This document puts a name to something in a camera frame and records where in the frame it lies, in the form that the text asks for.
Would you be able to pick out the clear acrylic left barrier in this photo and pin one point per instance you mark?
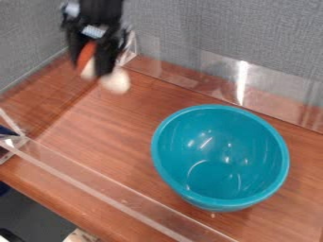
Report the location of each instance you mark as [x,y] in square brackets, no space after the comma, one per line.
[4,88]

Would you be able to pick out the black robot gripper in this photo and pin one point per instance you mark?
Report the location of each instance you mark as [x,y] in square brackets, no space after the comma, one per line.
[95,20]

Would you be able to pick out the blue plastic bowl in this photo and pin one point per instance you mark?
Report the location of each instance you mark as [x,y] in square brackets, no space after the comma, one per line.
[220,156]

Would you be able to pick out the white mushroom with brown cap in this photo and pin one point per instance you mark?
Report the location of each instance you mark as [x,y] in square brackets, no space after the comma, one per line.
[96,65]

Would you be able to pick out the clear acrylic barrier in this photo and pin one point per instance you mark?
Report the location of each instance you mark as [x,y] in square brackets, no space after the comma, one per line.
[4,88]
[112,208]
[281,95]

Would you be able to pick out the clear acrylic back barrier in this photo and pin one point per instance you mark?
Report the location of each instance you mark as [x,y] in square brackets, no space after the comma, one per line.
[281,95]

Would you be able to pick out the clear acrylic front barrier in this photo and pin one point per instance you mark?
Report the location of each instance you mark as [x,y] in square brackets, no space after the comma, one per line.
[112,208]
• • • • • • •
• [Action item] Since the listing holds pictures, return everything else in it exactly and omit those.

• [Written answer]
This document puts a name to something in a camera frame and records where in the frame it lies, in the form that the text asks for.
Would you be able to pick out the clear acrylic left barrier in this photo and pin one point per instance you mark?
Report the location of each instance you mark as [x,y] in square brackets, no space after the comma, one per line.
[4,88]

Would you be able to pick out the black robot gripper in this photo and pin one point per instance you mark?
Report the location of each instance you mark as [x,y] in square brackets, no space after the comma, one per line.
[95,20]

Would you be able to pick out the blue plastic bowl in this photo and pin one point per instance you mark?
Report the location of each instance you mark as [x,y] in square brackets, no space after the comma, one per line.
[220,156]

Would you be able to pick out the white mushroom with brown cap in this photo and pin one point per instance you mark?
Report the location of each instance you mark as [x,y] in square brackets, no space after the comma, one per line.
[96,65]

Would you be able to pick out the clear acrylic barrier in this photo and pin one point per instance you mark?
Report the location of each instance you mark as [x,y] in square brackets, no space after the comma, one per line.
[4,88]
[112,208]
[281,95]

Would you be able to pick out the clear acrylic back barrier in this photo and pin one point per instance you mark?
Report the location of each instance you mark as [x,y] in square brackets, no space after the comma, one per line.
[281,95]

Would you be able to pick out the clear acrylic front barrier in this photo and pin one point per instance you mark?
Report the location of each instance you mark as [x,y] in square brackets, no space after the comma, one per line.
[112,208]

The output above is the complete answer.